Nova Portaria Conjunta define regras para repasse de verbas federais para aportes em PPPs de estados e municípios
Portaria Conjunta assinada pelos Ministérios da Gestão e da Inovação em Serviços Públicos (MGI), da Fazenda (MF) e pela Controladoria-Geral da União (CGU) estabeleceu as regras para transferências obrigatórias de recursos da União para estados, Distrito Federal e municípios que possuem Parcerias Público-Privadas (PPPs) qualificadas no Novo PAC.
A norma, datada de 29 de dezembro de 2025, detalha os procedimentos para a operacionalização desses repasses, que serão feitos via Termos de Compromisso. Um ponto relevante é que a celebração desses termos não dependerá da adimplência do ente subnacional recebedor dos recursos. Os projetos elegíveis devem estar qualificados no Programa de Parcerias de Investimentos (PPI) e discriminados como ação do Novo PAC.

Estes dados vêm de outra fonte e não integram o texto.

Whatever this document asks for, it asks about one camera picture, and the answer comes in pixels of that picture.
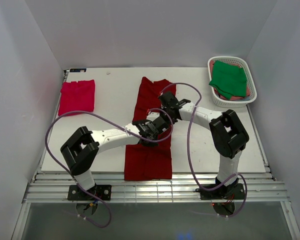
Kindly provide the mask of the folded pink t shirt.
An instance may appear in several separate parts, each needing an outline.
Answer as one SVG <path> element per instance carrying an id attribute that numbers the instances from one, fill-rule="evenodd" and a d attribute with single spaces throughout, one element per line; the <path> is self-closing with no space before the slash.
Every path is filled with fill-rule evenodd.
<path id="1" fill-rule="evenodd" d="M 60 93 L 58 115 L 72 111 L 93 112 L 95 109 L 95 80 L 64 82 Z"/>

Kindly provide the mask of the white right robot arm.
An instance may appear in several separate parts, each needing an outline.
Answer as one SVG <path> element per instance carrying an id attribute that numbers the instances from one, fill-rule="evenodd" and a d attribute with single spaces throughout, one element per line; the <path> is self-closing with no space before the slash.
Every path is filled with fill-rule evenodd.
<path id="1" fill-rule="evenodd" d="M 217 194 L 220 198 L 227 199 L 234 193 L 234 188 L 238 185 L 239 160 L 250 140 L 237 113 L 231 109 L 220 112 L 199 107 L 190 100 L 178 100 L 170 91 L 162 93 L 158 99 L 162 109 L 173 121 L 189 122 L 186 137 L 187 159 L 191 174 L 200 191 Z M 201 185 L 194 172 L 190 153 L 192 124 L 210 131 L 214 147 L 219 153 L 219 169 L 214 185 Z"/>

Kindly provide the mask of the dark red t shirt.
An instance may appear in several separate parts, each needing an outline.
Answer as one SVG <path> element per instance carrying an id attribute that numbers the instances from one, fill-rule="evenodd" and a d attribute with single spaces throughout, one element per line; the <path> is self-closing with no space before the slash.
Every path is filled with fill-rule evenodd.
<path id="1" fill-rule="evenodd" d="M 170 85 L 166 79 L 151 81 L 143 77 L 139 86 L 133 121 L 146 118 L 148 110 L 160 108 L 158 99 L 161 90 Z M 127 145 L 125 148 L 124 179 L 126 181 L 149 181 L 172 178 L 171 137 L 161 141 L 157 146 L 142 144 Z"/>

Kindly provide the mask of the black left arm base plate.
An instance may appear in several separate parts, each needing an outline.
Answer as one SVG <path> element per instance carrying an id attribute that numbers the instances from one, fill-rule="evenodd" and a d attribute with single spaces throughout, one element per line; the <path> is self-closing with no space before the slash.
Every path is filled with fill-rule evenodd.
<path id="1" fill-rule="evenodd" d="M 91 195 L 97 196 L 103 201 L 109 201 L 112 194 L 112 186 L 110 184 L 99 184 L 86 190 Z M 94 197 L 85 193 L 77 185 L 70 185 L 67 194 L 68 201 L 91 201 Z"/>

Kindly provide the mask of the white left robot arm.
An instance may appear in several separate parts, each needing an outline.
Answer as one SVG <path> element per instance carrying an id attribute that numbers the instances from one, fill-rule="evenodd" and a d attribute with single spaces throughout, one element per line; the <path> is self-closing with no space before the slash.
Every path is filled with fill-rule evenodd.
<path id="1" fill-rule="evenodd" d="M 96 195 L 96 183 L 91 166 L 96 156 L 105 151 L 127 146 L 154 146 L 174 122 L 163 113 L 156 113 L 154 119 L 143 119 L 129 123 L 121 128 L 108 130 L 88 130 L 86 126 L 78 128 L 62 145 L 60 152 L 74 177 L 80 185 L 78 193 L 90 200 Z"/>

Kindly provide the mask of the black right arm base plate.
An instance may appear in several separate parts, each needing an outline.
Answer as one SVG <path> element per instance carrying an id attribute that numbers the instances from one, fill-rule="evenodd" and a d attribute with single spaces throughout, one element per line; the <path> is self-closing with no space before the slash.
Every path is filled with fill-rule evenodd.
<path id="1" fill-rule="evenodd" d="M 214 191 L 206 191 L 197 188 L 195 192 L 200 194 L 201 200 L 243 200 L 246 192 L 242 183 L 233 183 L 222 186 Z"/>

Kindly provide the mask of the aluminium frame rails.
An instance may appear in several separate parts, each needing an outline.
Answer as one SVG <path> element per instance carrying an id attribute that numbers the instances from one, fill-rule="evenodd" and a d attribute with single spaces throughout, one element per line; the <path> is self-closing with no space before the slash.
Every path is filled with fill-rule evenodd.
<path id="1" fill-rule="evenodd" d="M 247 201 L 285 202 L 290 196 L 283 181 L 269 172 L 245 173 Z M 198 187 L 191 174 L 173 174 L 171 180 L 125 181 L 121 173 L 95 173 L 98 185 L 111 185 L 111 203 L 194 203 L 200 201 Z M 28 184 L 26 203 L 62 203 L 74 184 L 66 173 L 38 173 Z"/>

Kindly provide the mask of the blue white label sticker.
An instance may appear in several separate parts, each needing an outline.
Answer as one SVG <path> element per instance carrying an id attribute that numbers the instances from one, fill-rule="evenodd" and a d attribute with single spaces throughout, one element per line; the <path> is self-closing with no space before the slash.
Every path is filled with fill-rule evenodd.
<path id="1" fill-rule="evenodd" d="M 69 70 L 70 73 L 85 73 L 86 71 L 86 68 L 71 68 Z"/>

A publicação define as competências dos órgãos federais repassadores (como análise de planos de trabalho e prestação de contas) e dos entes subnacionais recebedores (como a estruturação do projeto e a realização do procedimento licitatório da PPP). Os recursos transferidos devem ser destinados exclusivamente a aportes em investimentos vinculados ao contrato de PPP, sendo vedada a aplicação em despesas de manutenção e operação.
Esta regulamentação visa agilizar o investimento em infraestrutura por meio de PPPs nos entes federativos, garantindo que os recursos federais sigam um rito claro de transferência e fiscalização, com foco na transparência, utilizando plataformas como o Transferegov.br para o registro de todas as etapas.